Alternative microbial indicators. Study of the potential utility of alternative indicators (coliphages) to those traditionally used, and the use of genomic techniques to detect pathogens. Both approaches (new indicators and genomic techniques) are applied in the validation and monitoring of wastewater processing, attending above all to advanced processing of new technologies (UV, microfiltration and ultrafiltration, inverse osmosis) and in the processes of sanitation of sewage sludge, that will be necessary its implementation when the new EU regulation come into force.
Molecular epidemiology. The studies of molecular epidemiology are carried out with some of the pathogens, including viruses, of the ones that the prevalence has been studied.
Mechanisms of pathogenicity of water-related and food-borne pathogens of humans and animals.
Interactions of bacteriophages and enteric bacteria. In this area we are working on three main lines:
The first line focuses on importance of phages on the horizontal transfer of genes related to virulence. Within this line our group has extensive experience in the study of Shiga toxin-encoding bacteriophages and other phages harboring virulence genes in pathogenic E. coli. The study of the ecology of these phages and their interaction with the host strain has motivated our studies.
The second line of research is the study of phage particles carrying antibiotic resistance genes. Antibiotic resistance, as one of the most relevant problems for human health worldwide, requires much attention. Among other vehicles of transmission of resistances, our group describes that transduction by means of bacteriophages and phage related particles are one of the less studied and their relevance could be greater as previously considered.
The third line studies the importance of the vast occurrence of phages within the human body biomes and their influence in clinical diagnosis, metagenomic studies or phageomes and their role on the regulation of the populations of bacteria.
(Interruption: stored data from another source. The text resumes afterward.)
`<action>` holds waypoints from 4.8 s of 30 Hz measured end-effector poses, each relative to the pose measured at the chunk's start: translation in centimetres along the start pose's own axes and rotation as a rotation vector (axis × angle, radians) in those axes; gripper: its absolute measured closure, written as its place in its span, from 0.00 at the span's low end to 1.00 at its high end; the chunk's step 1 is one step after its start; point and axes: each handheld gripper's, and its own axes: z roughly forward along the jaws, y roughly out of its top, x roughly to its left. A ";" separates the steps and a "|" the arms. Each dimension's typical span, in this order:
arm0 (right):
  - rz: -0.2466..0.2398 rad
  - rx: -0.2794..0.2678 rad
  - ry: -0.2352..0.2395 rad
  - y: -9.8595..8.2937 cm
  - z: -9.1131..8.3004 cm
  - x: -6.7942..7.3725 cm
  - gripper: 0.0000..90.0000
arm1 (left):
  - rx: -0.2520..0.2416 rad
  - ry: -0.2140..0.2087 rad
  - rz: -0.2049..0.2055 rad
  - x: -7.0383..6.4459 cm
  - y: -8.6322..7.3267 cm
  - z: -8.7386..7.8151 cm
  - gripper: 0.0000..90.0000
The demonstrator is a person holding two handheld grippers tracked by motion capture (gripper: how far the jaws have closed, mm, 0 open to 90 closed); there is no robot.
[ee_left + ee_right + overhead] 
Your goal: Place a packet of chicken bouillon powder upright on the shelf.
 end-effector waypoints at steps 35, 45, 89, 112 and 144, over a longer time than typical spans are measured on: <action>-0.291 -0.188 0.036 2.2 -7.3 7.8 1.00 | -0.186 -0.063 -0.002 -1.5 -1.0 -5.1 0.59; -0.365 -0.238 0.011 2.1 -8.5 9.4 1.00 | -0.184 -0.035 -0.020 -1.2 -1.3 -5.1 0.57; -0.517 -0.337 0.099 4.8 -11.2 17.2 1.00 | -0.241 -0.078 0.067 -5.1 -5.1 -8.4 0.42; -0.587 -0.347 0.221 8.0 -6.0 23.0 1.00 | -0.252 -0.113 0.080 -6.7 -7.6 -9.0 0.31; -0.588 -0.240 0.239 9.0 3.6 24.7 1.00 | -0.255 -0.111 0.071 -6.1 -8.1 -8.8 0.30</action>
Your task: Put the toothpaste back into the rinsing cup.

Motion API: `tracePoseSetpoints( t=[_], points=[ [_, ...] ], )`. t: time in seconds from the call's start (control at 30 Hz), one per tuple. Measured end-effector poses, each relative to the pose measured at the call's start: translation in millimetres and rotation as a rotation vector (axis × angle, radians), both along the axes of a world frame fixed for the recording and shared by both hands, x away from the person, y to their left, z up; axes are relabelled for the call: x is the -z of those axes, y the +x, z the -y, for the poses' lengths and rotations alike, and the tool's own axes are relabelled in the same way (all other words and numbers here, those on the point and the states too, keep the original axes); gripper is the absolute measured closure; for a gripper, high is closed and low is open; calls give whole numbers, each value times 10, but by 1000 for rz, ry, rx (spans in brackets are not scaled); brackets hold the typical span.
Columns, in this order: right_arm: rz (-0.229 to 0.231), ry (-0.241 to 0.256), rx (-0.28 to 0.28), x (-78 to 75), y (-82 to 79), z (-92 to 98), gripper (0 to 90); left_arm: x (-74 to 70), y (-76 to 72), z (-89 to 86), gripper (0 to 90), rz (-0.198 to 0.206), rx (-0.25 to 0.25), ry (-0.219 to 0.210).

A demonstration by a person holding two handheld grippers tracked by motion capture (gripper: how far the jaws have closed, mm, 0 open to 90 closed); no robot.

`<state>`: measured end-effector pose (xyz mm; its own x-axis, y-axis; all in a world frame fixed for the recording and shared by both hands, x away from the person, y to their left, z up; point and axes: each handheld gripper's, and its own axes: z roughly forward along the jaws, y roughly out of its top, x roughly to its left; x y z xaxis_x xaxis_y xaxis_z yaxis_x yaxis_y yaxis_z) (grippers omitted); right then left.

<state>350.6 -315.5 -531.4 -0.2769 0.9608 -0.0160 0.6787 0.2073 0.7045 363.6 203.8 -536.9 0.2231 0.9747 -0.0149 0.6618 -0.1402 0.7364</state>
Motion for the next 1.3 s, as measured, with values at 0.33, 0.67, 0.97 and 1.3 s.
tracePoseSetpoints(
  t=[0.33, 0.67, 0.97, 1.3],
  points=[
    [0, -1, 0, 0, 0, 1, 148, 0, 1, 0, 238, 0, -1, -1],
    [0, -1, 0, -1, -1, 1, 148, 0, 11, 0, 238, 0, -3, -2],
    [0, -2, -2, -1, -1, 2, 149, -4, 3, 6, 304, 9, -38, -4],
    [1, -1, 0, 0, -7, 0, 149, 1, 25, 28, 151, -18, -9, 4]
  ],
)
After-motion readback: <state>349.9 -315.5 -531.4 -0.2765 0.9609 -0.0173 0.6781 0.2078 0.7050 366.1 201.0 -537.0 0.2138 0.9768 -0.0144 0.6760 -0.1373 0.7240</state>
Our group belongs to the Spanish network of bacteriophages (FAGOMA) and to the International Society for Viruses of Microorganisms.
The recent metagenomic techniques are applied to the study of the microbial diversity in different aquatic ecosystems, including rivers, wastewater treatment plant, as well as extreme environments such as Antarctica.
Gram-negative bacteria present different glycostructures on their surface. In addition, in recent years, the number of bacteria in which surface structures decorated with sugars have been described has increased considerably, such as pilis and scourge. Glicans present on the bacterial surface are important in bacterial-host interactions, as well as in interactions with the environment.
The composition of glycans present on the surface of bacteria presents a greater diversity than eukaryotic glycans and can change depending on environmental conditions. The high variability of sugars and structures of bacterial glycans, together with reduced genetic information, makes it difficult to predict the biosynthesis pathways of glycans and the mechanism of transfer to proteins, as well as their role in the infection process.
Mesophile Aeromonas are opportunistic bacteria that express different glycoestructures on their surface, such as an exopolisaccharide of α-glycacharide exclusively of D-glucose and a glycosylated polar scourge. Our research focuses on the analysis of biosynthesis pathways and glycan transfer mechanisms involved in glycosylation of the polar scourge in this group of microorganisms, as well as the role of glycosylation in the assembly or stability of the scourge and in the immune response. The objective is to be able to extrapolate these studies to other Gram-negative bacteria, since the analysis of these glycostructures can allow to find new therapeutic targets and develop industrial applications to produce glycosylated macromolecules in standardized host bacteria.